### To do:
Line by line, set down the records exactly as they appear below.

[Listed records — start]

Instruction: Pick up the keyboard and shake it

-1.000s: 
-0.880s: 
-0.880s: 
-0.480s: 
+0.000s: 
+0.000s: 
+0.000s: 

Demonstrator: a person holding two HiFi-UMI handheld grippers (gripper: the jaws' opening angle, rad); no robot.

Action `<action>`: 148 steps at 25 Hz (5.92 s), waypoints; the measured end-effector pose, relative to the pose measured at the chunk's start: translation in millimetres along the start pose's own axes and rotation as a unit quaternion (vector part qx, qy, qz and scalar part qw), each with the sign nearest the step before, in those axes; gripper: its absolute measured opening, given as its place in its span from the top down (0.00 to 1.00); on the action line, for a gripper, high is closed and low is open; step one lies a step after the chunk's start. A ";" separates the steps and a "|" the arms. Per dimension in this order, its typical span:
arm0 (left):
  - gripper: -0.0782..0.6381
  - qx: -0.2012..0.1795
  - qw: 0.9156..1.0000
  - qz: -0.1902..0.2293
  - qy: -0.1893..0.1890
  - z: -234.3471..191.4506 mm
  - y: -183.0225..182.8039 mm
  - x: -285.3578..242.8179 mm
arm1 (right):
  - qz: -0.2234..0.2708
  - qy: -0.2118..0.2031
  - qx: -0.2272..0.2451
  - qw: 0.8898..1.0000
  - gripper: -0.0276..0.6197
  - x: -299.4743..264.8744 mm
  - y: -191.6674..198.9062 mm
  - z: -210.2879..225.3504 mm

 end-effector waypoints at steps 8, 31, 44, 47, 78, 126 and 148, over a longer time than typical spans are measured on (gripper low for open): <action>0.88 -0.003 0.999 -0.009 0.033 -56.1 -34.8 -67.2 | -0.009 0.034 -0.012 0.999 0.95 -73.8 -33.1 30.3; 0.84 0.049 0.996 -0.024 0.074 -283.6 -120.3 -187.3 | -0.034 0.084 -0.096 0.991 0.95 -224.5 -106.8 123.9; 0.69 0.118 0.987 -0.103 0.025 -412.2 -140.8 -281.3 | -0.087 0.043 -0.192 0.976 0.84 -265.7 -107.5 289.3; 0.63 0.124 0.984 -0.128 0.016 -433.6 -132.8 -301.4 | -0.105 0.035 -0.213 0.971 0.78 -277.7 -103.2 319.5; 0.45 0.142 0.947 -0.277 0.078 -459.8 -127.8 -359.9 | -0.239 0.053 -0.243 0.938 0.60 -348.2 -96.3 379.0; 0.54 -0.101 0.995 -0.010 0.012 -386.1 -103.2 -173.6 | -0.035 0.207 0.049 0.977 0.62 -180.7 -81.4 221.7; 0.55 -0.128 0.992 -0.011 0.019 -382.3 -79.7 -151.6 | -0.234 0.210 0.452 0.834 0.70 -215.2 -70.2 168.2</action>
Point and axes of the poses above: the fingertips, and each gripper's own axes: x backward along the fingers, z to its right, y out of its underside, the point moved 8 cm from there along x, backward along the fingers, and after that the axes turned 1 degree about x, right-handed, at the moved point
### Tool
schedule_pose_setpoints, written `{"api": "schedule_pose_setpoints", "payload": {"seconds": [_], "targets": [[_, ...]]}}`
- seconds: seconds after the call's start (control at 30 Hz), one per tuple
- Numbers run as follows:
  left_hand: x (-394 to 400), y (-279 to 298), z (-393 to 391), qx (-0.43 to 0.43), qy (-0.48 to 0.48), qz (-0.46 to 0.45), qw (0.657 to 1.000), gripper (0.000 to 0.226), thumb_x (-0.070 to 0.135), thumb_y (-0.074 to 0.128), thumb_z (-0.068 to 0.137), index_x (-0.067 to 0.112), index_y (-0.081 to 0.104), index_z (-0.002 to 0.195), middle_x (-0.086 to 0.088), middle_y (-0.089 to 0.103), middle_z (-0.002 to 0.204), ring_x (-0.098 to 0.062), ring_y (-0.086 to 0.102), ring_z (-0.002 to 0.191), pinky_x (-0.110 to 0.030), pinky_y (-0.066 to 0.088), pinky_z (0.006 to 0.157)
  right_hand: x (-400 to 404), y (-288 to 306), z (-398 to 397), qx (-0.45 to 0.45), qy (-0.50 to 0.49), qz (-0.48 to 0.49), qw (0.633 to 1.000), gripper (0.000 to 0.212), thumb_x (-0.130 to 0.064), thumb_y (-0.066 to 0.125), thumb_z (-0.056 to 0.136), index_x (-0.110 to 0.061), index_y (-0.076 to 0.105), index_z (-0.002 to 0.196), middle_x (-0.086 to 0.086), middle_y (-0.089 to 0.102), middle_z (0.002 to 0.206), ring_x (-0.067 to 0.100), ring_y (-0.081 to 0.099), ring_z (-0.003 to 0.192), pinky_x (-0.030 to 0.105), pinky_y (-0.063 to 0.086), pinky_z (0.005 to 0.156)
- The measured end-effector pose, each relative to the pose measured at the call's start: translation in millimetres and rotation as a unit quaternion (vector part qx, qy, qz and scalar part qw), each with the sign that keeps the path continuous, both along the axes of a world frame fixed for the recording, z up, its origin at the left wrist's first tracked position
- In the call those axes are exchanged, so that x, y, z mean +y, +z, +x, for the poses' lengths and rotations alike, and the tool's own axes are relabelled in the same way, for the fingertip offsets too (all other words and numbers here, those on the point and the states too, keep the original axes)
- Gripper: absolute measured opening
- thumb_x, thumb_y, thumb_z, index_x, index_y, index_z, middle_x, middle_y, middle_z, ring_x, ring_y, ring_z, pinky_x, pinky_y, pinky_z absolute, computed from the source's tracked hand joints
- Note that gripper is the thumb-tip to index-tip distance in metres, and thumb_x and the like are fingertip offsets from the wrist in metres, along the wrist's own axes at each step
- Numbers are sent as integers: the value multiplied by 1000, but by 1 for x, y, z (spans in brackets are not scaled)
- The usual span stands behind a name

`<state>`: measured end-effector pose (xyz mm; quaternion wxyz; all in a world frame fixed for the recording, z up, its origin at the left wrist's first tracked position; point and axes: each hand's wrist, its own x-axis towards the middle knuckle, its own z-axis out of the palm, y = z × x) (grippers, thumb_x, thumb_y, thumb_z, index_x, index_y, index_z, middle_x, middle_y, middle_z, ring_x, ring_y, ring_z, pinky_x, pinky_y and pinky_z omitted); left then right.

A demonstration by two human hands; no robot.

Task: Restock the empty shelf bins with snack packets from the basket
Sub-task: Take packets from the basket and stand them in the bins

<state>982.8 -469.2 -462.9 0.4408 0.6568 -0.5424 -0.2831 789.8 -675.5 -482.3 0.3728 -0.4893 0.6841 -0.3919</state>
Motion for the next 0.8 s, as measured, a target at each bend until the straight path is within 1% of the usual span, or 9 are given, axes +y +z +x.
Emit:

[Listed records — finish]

### Solved exercise:
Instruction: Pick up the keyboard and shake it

-1.000s: 
-0.880s: 
-0.880s: 
-0.480s: 
+0.000s: 
+0.000s: 
+0.000s: 

Demonstrator: a person holding two HiFi-UMI handheld grippers (gripper: the jaws' opening angle, rad); no robot.

Action `<action>`: 148 steps at 25 Hz (5.92 s), waypoints; the measured end-effector pose, relative to the pose measured at the chunk's start: translation in millimetres along the start pose's own axes and rotation as a unit quaternion (vector part qx, qy, qz and scalar part qw), each with the sign nearest the step before, in those axes; gripper: its absolute measured opening, given as its place in its span from the top down (0.00 to 1.00); on the action line, for a gripper, high is closed and low is open; step one lies a step after the chunk's start. A ";" separates the steps and a "|" the arms. Per dimension in this order, its typical span:
arm0 (left):
  - gripper: -0.0782..0.6381
  - qx: -0.2012..0.1795
  - qw: 0.9156..1.0000
  - qz: -0.1902..0.2293
  - qy: -0.1893..0.1890
  - z: -234.3471..191.4506 mm
  - y: -183.0225..182.8039 mm
  - x: -285.3578..242.8179 mm
arm1 (right):
  - qz: -0.2234..0.2708
  - qy: -0.2118..0.2031
  - qx: -0.2272..0.2451
  - qw: 0.8898..1.0000
  - gripper: -0.0276..0.6197
  - x: -299.4743..264.8744 mm
  - y: -191.6674..198.9062 mm
  - z: -210.2879..225.3504 mm

 end-effector waypoints at steps 8, 31, 44, 47, 78, 126 and 148, over a longer time than typical spans are measured on (gripper low for open): <action>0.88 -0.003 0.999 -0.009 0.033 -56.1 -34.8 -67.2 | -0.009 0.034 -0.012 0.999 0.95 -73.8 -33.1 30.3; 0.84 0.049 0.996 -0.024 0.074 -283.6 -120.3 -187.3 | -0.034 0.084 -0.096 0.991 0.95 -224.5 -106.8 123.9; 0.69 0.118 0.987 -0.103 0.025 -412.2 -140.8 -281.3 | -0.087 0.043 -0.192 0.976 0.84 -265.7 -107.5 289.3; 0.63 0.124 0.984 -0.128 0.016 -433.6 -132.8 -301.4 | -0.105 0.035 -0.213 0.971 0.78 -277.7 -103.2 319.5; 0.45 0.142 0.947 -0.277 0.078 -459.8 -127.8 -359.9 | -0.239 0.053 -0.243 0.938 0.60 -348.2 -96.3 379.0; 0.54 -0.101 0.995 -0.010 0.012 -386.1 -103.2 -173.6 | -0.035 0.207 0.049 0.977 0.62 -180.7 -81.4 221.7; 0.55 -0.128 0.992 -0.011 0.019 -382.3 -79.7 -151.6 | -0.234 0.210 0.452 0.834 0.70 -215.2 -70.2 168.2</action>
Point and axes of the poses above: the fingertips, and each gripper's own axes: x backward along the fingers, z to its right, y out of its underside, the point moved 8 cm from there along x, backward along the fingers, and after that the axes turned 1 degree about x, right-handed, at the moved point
### Tool
schedule_pose_setpoints, written `{"api": "schedule_pose_setpoints", "payload": {"seconds": [_], "targets": [[_, ...]]}}`
- seconds: seconds after the call's start (control at 30 Hz), one per tuple
- Numbers run as follows:
  left_hand: x (-394 to 400), y (-279 to 298), z (-393 to 391), qx (-0.43 to 0.43), qy (-0.48 to 0.48), qz (-0.46 to 0.45), qw (0.657 to 1.000), gripper (0.000 to 0.226), thumb_x (-0.070 to 0.135), thumb_y (-0.074 to 0.128), thumb_z (-0.068 to 0.137), index_x (-0.067 to 0.112), index_y (-0.081 to 0.104), index_z (-0.002 to 0.195), middle_x (-0.086 to 0.088), middle_y (-0.089 to 0.103), middle_z (-0.002 to 0.204), ring_x (-0.098 to 0.062), ring_y (-0.086 to 0.102), ring_z (-0.002 to 0.191), pinky_x (-0.110 to 0.030), pinky_y (-0.066 to 0.088), pinky_z (0.006 to 0.157)
  right_hand: x (-400 to 404), y (-288 to 306), z (-398 to 397), qx (-0.45 to 0.45), qy (-0.50 to 0.49), qz (-0.48 to 0.49), qw (0.633 to 1.000), gripper (0.000 to 0.212), thumb_x (-0.130 to 0.064), thumb_y (-0.066 to 0.125), thumb_z (-0.056 to 0.136), index_x (-0.110 to 0.061), index_y (-0.076 to 0.105), index_z (-0.002 to 0.196), middle_x (-0.086 to 0.086), middle_y (-0.089 to 0.102), middle_z (0.002 to 0.206), ring_x (-0.067 to 0.100), ring_y (-0.081 to 0.099), ring_z (-0.003 to 0.192), pinky_x (-0.030 to 0.105), pinky_y (-0.063 to 0.086), pinky_z (0.005 to 0.156)
- The measured end-effector pose, each relative to the pose measured at the call's start: translation in millimetres and rotation as a unit quaternion (vector part qx, qy, qz and scalar part qw), each with the sign that keeps the path continuous, both along the axes of a world frame fixed for the recording, z up, its origin at the left wrist's first tracked position
- In the call those axes are exchanged, so that x, y, z mean +y, +z, +x, for the poses' lengths and rotations alike, and the tool's own axes are relabelled in the same way, for the fingertip offsets too (all other words and numbers here, those on the point and the states too, keep the original axes)
- Gripper: absolute measured opening
- thumb_x, thumb_y, thumb_z, index_x, index_y, index_z, middle_x, middle_y, middle_z, ring_x, ring_y, ring_z, pinky_x, pinky_y, pinky_z absolute, computed from the source's tracked hand joints
- Note that gripper is the thumb-tip to index-tip distance in metres, and thumb_x and the like are fingertip offsets from the wrist in metres, along the wrist's own axes at each step
- Numbers are sent as integers: the value multiplied by 1000, but by 1 for x, y, z (spans in brackets are not scaled)
- The usual span stands behind a name

`<state>`: measured end-effector pose (xyz mm; quaternion wxyz; all in a world frame fixed for the recording, z up, its origin at the left wrist's first tracked position; point and axes: each hand's wrist, its own x-axis towards the middle knuckle, its own z-axis out of the palm, y = z × x) (grippers, thumb_x, thumb_y, thumb_z, index_x, index_y, index_z, middle_x, middle_y, middle_z, ring_x, ring_y, ring_z, pinky_x, pinky_y and pinky_z omitted); left then right.

A demonstration by two human hands; no robot.

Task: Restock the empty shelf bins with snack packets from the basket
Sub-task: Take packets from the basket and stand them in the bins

<state>982.8 -469.2 -462.9 0.4408 0.6568 -0.5424 -0.2831 789.8 -675.5 -482.3 0.3728 -0.4893 0.6841 -0.3919</state>
Motion for the next 0.8 s, as measured, a target at each bend until the straight path is within 1% of the usual span, or 9 are given, axes +y +z +x.
Emit:

The output has nothing more to it.